(YOUR ASSIGNMENT): Would you copy all lines in the data that contain the word "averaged"?

(RAW DATA):
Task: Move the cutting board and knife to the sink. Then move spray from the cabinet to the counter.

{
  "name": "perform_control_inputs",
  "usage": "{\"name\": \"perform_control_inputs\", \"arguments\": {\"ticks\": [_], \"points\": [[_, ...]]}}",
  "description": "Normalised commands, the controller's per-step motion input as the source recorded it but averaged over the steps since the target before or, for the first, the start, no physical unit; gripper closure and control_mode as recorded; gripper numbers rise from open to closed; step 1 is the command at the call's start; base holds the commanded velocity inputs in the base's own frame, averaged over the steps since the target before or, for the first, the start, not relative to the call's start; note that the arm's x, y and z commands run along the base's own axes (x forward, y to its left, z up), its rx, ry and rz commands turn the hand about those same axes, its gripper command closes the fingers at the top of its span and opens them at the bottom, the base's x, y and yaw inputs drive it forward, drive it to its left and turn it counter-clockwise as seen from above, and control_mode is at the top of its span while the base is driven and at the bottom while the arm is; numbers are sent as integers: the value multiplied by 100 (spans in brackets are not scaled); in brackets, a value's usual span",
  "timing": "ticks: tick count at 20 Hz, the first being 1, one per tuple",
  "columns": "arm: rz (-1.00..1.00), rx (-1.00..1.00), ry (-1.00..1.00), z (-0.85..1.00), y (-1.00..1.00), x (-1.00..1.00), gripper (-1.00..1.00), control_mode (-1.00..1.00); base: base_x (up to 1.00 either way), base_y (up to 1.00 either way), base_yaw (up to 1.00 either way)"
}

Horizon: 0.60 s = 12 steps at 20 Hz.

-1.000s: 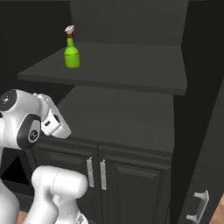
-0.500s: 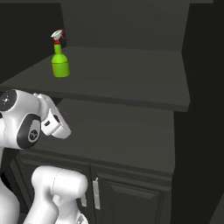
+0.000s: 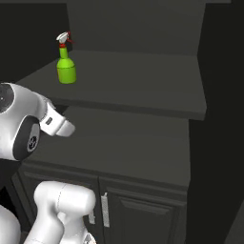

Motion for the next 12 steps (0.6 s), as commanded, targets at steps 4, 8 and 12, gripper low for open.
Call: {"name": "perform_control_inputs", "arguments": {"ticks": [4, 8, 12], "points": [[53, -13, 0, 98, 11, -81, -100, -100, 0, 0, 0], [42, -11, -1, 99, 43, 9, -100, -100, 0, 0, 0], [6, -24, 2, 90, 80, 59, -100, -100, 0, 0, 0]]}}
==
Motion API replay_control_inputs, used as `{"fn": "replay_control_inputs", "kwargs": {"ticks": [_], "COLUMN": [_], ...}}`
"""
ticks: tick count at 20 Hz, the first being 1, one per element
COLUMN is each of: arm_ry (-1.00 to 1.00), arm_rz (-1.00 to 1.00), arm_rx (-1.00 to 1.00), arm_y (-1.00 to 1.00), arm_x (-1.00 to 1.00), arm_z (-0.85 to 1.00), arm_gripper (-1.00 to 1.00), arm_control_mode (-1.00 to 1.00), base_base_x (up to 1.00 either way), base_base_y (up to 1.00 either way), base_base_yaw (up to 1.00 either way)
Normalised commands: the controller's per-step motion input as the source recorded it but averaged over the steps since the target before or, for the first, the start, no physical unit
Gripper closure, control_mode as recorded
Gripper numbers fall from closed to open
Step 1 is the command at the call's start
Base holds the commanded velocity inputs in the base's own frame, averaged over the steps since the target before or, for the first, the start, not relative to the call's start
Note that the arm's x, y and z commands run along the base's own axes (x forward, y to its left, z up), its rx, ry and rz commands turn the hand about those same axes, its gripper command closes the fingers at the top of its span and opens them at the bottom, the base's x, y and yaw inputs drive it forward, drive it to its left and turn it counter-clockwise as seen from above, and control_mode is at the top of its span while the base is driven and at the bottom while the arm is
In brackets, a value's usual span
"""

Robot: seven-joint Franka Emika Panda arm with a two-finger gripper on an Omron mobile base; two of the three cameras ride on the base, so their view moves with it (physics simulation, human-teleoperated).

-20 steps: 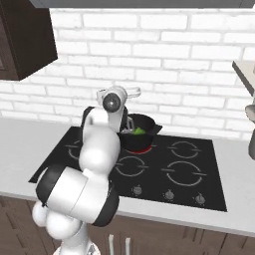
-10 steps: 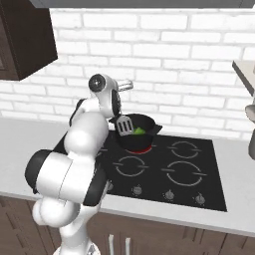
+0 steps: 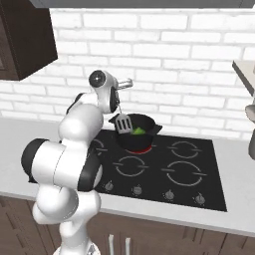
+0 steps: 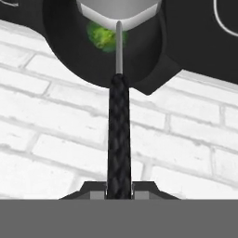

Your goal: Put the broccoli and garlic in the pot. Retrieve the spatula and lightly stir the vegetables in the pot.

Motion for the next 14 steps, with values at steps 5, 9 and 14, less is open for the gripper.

(ANSWER TO THIS PROBLEM):
  "description": "Normalised commands, the controller's per-step motion input as the source recorded it but averaged over the steps since the target before or, for the first, the start, no physical unit; gripper closure and control_mode as recorded; gripper numbers rise from open to closed; step 1 is the command at the call's start; base holds the commanded velocity inputs in the base's own frame, averaged over the steps since the target before or, for the first, the start, not relative to the call's start; note that the arm's x, y and z commands run along the base's own axes (x forward, y to its left, z up), its rx, ry and rz commands turn the hand about those same axes, its gripper command closes the fingers at the top of its span and opens them at the bottom, the base's x, y and yaw inputs drive it forward, drive it to its left and turn it counter-clockwise as seen from above, and control_mode is at the top of its span while the base is driven and at the bottom while the arm is; numbers are sent as integers: the value multiplied by 100 (spans in brackets are not scaled); in brackets, a value's usual span",
Normalised commands: the controller's per-step motion input as the source recorded it but averaged over the steps since the target before or, for the first, the start, no physical unit
Base holds the commanded velocity inputs in the base's own frame, averaged over the steps since the target before or, for the first, the start, not relative to the call's start

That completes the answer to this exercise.